The US Coast Guard's aerial search for the daughter of ice hockey great Bob Gainey was suspended on Monday night, three days after she was washed overboard in the Atlantic during a storm while working on a sailing ship bound for the Caribbean.
Laura Gainey was on the deck of the tall ship Picton Castle on Friday night when a large wave swept her overboard. Petty Officer Larry Chambers said the coast guard's search about 700km off Cape Cod was on hold, but the Picton Castle would continue looking for her.
US and Canadian coast guard aircraft had scoured the ocean for Gainey since Friday, Chambers said from US Coast Guard district headquarters in Portsmouth, Virginia, where the search was being coordinated.

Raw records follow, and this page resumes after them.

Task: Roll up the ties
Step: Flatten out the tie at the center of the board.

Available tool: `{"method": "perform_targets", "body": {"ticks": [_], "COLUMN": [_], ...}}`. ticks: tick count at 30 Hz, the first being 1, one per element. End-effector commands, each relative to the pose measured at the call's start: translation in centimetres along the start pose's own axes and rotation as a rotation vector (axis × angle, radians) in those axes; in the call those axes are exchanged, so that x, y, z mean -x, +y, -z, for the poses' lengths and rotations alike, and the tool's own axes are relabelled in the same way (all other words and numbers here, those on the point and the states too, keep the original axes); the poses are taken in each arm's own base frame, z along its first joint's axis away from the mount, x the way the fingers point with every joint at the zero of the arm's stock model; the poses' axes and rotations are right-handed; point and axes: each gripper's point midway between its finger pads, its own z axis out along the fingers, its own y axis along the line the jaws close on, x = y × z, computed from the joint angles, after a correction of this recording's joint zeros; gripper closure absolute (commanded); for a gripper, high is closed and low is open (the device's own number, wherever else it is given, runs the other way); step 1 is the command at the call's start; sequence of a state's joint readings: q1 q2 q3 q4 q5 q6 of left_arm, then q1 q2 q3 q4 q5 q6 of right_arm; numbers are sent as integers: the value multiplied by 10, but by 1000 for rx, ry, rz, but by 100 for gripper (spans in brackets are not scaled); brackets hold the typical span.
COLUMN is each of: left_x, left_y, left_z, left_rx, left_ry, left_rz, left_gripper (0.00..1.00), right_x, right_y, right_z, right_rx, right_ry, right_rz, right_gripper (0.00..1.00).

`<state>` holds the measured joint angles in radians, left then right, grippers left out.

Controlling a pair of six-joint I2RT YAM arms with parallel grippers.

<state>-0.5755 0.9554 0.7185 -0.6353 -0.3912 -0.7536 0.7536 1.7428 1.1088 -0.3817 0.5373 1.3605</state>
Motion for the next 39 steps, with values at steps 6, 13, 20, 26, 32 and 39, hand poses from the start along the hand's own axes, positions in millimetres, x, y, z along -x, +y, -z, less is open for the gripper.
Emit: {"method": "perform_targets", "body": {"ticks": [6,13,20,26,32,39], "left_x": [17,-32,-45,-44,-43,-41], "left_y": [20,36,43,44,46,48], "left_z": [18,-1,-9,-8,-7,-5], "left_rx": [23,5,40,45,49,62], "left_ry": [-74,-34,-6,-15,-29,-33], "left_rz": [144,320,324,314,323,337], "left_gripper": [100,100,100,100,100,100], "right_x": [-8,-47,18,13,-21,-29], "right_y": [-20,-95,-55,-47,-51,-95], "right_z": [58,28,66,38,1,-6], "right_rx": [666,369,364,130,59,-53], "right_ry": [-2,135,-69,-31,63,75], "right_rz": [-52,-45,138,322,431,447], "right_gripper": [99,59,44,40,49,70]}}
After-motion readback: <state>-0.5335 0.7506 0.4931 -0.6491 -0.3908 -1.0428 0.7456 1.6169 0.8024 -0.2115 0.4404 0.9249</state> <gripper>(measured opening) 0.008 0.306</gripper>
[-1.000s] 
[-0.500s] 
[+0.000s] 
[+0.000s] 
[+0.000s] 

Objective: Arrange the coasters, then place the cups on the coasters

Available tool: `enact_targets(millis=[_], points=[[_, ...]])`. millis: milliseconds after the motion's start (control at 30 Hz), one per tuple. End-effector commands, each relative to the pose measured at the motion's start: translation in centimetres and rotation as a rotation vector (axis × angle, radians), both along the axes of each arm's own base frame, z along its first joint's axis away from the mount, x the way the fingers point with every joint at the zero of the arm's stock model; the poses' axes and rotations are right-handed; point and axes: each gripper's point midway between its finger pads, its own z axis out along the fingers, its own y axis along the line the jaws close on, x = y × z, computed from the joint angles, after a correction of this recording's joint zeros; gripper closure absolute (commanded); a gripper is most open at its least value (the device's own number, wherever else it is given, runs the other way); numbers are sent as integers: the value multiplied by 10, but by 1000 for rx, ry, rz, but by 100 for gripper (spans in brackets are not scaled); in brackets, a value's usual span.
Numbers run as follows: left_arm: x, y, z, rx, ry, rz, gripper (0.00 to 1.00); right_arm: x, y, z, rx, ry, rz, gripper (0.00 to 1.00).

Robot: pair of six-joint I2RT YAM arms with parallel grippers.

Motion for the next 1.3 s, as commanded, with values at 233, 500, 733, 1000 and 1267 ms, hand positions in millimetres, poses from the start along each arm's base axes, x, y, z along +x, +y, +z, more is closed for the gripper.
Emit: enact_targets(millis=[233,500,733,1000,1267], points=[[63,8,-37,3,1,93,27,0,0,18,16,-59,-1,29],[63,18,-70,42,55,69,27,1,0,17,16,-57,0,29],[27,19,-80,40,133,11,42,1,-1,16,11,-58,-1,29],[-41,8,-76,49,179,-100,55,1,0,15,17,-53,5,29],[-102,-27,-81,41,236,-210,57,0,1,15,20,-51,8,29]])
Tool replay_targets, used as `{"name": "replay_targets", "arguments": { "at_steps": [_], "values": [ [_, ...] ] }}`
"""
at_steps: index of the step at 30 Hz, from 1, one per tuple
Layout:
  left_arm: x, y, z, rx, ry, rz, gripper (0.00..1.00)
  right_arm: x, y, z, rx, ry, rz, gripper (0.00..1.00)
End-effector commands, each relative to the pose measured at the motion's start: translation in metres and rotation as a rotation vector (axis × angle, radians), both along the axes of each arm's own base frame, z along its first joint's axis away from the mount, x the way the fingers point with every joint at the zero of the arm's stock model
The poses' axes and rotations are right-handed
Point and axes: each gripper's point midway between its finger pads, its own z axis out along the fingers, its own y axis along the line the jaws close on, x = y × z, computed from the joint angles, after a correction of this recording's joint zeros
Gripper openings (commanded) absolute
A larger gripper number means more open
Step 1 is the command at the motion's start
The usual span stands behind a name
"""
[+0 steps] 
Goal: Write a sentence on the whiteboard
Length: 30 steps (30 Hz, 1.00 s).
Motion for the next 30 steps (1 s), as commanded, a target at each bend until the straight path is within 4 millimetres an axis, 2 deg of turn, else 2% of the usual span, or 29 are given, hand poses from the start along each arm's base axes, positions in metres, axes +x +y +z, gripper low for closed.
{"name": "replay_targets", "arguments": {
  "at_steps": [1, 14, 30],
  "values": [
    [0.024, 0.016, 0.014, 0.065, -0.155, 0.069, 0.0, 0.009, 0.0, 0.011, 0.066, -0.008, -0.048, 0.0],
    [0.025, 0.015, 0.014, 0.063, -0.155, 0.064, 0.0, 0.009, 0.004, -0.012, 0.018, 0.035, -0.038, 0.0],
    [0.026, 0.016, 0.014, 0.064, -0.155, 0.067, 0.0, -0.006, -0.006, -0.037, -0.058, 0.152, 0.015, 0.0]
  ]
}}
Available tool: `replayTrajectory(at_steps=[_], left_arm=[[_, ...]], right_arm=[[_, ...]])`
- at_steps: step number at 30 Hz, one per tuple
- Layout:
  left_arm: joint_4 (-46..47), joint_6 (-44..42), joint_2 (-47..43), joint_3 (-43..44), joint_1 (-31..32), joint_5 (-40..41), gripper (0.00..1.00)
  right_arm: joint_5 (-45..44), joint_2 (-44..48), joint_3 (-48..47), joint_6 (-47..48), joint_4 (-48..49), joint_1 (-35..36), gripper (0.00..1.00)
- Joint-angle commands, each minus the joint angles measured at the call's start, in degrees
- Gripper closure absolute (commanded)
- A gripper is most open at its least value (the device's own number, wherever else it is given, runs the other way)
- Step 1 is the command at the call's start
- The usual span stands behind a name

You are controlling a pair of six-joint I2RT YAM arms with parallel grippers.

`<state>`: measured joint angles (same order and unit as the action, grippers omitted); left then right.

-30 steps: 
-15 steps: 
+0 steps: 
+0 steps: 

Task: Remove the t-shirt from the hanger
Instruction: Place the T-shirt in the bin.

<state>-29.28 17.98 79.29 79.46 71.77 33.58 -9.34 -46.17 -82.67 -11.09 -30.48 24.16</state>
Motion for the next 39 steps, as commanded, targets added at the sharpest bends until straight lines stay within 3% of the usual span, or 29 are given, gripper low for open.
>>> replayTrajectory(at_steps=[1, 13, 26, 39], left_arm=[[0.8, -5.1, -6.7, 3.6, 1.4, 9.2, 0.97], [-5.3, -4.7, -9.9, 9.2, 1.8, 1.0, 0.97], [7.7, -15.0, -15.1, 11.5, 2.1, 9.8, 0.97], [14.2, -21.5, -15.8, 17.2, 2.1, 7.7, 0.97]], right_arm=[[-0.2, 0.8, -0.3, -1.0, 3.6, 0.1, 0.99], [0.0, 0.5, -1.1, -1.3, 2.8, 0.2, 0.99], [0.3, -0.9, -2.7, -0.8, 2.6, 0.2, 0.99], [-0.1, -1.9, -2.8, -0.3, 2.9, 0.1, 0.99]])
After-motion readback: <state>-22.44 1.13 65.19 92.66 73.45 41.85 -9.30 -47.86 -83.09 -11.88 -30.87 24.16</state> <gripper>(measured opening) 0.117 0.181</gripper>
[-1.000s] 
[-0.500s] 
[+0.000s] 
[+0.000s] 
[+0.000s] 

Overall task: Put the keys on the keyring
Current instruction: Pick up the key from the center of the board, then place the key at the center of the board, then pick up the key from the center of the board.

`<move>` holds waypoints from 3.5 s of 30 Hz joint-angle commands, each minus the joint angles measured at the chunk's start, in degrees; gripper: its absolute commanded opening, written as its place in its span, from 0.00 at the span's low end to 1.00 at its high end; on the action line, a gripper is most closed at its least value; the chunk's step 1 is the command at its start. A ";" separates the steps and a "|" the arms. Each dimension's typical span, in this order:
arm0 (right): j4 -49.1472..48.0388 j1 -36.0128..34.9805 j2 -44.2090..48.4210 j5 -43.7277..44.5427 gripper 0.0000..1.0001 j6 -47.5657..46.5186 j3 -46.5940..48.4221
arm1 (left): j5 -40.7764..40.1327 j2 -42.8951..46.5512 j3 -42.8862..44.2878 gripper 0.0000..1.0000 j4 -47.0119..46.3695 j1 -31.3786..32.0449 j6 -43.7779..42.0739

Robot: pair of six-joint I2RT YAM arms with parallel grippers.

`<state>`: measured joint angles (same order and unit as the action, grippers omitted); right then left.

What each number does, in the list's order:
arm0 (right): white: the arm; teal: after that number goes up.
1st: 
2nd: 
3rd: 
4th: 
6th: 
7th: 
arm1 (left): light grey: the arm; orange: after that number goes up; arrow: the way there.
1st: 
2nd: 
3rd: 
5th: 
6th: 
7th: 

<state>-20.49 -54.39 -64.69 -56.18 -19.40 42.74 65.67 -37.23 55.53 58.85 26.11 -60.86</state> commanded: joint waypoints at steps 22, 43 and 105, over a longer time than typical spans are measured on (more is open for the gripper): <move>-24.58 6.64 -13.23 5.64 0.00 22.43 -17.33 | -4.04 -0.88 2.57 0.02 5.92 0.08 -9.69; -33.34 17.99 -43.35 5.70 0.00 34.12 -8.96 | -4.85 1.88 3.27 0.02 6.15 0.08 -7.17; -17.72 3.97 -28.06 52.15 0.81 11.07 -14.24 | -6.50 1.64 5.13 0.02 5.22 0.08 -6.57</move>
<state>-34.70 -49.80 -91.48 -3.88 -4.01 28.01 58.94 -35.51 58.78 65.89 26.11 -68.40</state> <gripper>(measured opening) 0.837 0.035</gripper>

The US Coast Guard continued to oversee a search on Monday evening by a merchant vessel and the ship from which Gainey fell, Chambers said. The Canadian Coast Guard aircraft also ended its search on Monday.
The 25-year-old daughter of the Montreal Canadiens' general manager was thrown from the 55m boat on Friday night without a lifejacket.
The water temperature in that part of the mid-Atlantic is about 20oC. The US Coast Guard said Gainey, a strong swimmer wearing protective clothing, could probably survive for about 36 hours. However, Chambers said, after 70 hours in the water "the likelihood of survivability" would "diminish rapidly."
"The reasonable time for survivability has already been expended," Chambers said on Monday.